- BRIEF
Copy the whole listing below exactly.

- SOURCE MATERIAL
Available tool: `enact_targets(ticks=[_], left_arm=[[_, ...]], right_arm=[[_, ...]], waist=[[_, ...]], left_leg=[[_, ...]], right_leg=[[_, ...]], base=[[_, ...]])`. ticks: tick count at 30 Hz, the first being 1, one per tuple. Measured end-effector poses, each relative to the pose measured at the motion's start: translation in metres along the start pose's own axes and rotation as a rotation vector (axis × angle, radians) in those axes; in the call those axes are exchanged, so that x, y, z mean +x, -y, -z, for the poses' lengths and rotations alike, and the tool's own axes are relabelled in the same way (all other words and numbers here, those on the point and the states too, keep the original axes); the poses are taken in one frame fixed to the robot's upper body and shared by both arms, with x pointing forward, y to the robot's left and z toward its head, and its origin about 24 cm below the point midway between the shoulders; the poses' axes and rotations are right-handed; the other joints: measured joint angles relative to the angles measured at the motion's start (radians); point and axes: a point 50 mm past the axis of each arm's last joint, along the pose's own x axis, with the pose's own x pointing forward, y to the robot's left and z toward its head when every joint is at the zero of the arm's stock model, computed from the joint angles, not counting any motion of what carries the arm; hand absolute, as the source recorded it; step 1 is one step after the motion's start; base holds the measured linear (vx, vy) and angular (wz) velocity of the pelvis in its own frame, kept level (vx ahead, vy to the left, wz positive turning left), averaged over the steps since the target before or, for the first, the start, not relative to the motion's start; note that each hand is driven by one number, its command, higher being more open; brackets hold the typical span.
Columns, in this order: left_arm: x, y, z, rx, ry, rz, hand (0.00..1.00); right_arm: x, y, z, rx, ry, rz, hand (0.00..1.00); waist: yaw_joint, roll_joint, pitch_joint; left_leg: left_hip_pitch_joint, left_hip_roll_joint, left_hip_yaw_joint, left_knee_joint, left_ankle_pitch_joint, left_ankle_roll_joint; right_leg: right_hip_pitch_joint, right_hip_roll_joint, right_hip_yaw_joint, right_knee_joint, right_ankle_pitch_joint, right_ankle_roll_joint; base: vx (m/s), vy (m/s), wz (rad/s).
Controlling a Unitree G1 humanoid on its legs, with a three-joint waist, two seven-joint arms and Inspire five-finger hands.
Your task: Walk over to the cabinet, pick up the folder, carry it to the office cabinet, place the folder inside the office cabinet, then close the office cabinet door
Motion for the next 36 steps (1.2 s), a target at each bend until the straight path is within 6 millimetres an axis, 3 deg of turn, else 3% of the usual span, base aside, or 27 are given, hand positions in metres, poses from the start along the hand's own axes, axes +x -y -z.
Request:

- EXERCISE OUTPUT
Available tool: `enact_targets(ticks=[_], left_arm=[[_, ...]], right_arm=[[_, ...]], waist=[[_, ...]], left_leg=[[_, ...]], right_leg=[[_, ...]], base=[[_, ...]])`. ticks: tick count at 30 Hz, the first being 1, one per tuple. Measured end-effector poses, each relative to the pose measured at the motion's start: translation in metres along the start pose's own axes and rotation as a rotation vector (axis × angle, radians) in those axes; in the call those axes are exchanged, so that x, y, z mean +x, -y, -z, for the poses' lengths and rotations alike, and the tool's own axes are relabelled in the same way (all other words and numbers here, those on the point and the states too, keep the original axes); the poses are taken in one frame fixed to the robot's upper body and shared by both arms, with x pointing forward, y to the robot's left and z toward its head, and its origin about 24 cm below the point midway between the shoulders; the poses' axes and rotations are right-handed; the other joints: measured joint angles relative to the angles measured at the motion's start (radians); point and axes: a point 50 mm past the axis of each arm's last joint, along the pose's own x axis, with the pose's own x pointing forward, y to the robot's left and z toward its head when every joint is at the zero of the arm's stock model, computed from the joint angles, not counting any motion of what carries the arm; hand absolute, as the source recorded it; step 1 is one step after the motion's start; base holds the measured linear (vx, vy) and angular (wz) velocity of the pelvis in its own frame, kept level (vx ahead, vy to the left, wz positive turning left), averaged over the steps since the target before or, for the first, the start, not relative to the motion's start; note that each hand is driven by one number, its command, higher being more open; brackets hold the typical span.
Columns, in this order: left_arm: x, y, z, rx, ry, rz, hand (0.00..1.00); right_arm: x, y, z, rx, ry, rz, hand (0.00..1.00); waist: yaw_joint, roll_joint, pitch_joint; left_leg: left_hip_pitch_joint, left_hip_roll_joint, left_hip_yaw_joint, left_knee_joint, left_ankle_pitch_joint, left_ankle_roll_joint; right_leg: right_hip_pitch_joint, right_hip_roll_joint, right_hip_yaw_joint, right_knee_joint, right_ankle_pitch_joint, right_ankle_roll_joint; base: vx (m/s), vy (m/s), wz (rad/s).
Controlling a Unitree G1 humanoid on its legs, with a three-joint waist, two seven-joint arms and Inspire five-finger hands.
Your task: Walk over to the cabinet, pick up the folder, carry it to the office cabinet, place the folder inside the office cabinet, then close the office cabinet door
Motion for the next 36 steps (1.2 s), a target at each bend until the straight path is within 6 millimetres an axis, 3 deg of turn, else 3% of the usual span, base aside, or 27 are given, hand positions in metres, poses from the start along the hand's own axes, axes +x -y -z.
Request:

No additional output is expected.